Author Topic: Int to float (Read 14091 times)

ali_asadzadeh · « **on:** January 26, 2021, 08:26:17 am »

Hi,
I want to know if you know an open source integer to float HDL code

Daixiwen · « **Reply #1 on:** January 26, 2021, 08:54:36 am »

Opencores has an FPU project (https://opencores.org/projects/fpu) that includes int to float and float to int conversions, in addition to floating point operations

gnuarm · « **Reply #2 on:** January 26, 2021, 09:13:39 am »

If you have hardware that is working on floating point numbers, the conversion between ints and floats can be done using that same hardware. To convert an int to float you just need to find the highest bit set to a 1 and assure that bit is shifted to the msb of the mantissa, which is actually a hidden bit in the IEEE format. The exponent is set according to this shift count. This is an operation that has to be done at the end of every floating point addition, renormalizing the result.

Converting from float to int is the initial step of a floating point addition, denormalizing the mantissa to match the exponents. In the case of a float to int conversion the idea is to denormalize the mantissa to achieve an exponent of zero.

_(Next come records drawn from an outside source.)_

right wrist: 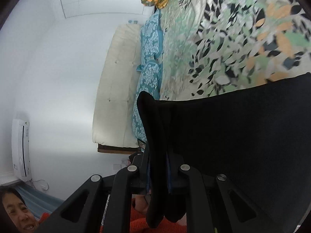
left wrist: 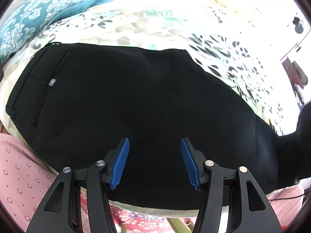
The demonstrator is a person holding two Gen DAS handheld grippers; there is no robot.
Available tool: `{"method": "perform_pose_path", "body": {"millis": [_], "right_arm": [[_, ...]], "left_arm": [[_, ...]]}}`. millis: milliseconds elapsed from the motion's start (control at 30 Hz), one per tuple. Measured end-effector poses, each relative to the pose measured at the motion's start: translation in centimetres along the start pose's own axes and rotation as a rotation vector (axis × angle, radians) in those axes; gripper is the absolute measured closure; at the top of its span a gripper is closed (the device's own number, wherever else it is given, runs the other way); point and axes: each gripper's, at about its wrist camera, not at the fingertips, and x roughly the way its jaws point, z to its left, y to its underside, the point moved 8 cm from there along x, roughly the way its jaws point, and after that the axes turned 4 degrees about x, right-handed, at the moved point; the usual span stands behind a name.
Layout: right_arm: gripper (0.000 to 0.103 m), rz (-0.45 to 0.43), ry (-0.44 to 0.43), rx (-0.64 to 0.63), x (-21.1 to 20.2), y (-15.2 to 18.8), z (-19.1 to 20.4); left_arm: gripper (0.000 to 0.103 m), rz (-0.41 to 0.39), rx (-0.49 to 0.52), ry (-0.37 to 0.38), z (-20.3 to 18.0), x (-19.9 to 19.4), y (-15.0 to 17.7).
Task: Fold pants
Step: 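Fold the trouser leg over with the right tool toward the left tool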
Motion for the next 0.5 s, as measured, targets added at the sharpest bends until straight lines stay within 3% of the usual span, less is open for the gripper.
{"method": "perform_pose_path", "body": {"millis": [167, 300, 367, 433, 500], "right_arm": [[0.090, 0.090, 0.111, -0.022, 9.8, 0.9, -1.5], [0.088, 0.139, 0.227, -0.062, 14.7, 1.9, -3.9], [0.078, 0.119, 0.242, -0.054, 15.5, 1.8, -4.4], [0.058, 0.068, 0.202, -0.025, 14.6, 1.3, -3.9], [0.052, 0.008, 0.208, -0.065, 12.4, 0.5, -2.8]], "left_arm": [[0.046, -0.015, -0.016, 0.003, 0.7, -0.4, -0.1], [0.045, -0.018, -0.025, 0.012, 0.9, -0.6, 0.0], [0.045, -0.015, -0.031, 0.046, 0.8, -0.8, 0.1], [0.043, -0.023, -0.040, 0.104, 0.5, -1.4, 0.2], [0.038, -0.048, -0.028, 0.175, -0.4, -2.5, 0.2]]}}
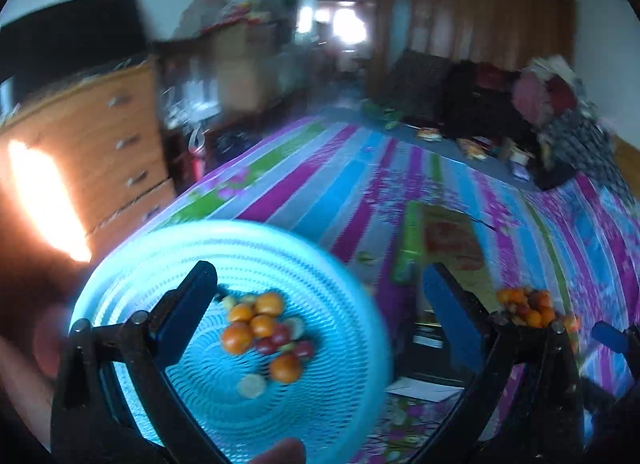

ali_asadzadeh · « **Reply #3 on:** January 26, 2021, 09:32:19 am »

Quote

Opencores has an FPU project (https://opencores.org/projects/fpu) that includes int to float and float to int conversions, in addition to floating point operations

Thanks, I have seen this, but it lacks the int to float and float to int, in the codes, it's just in the description

BrianHG · « **Reply #4 on:** January 26, 2021, 11:19:50 am »

If you are using Quartus, there is a LPM function for it, both directions.

ali_asadzadeh · « **Reply #5 on:** January 26, 2021, 11:57:49 am »

Quote

If you are using Quartus, there is a LPM function for it, both directions.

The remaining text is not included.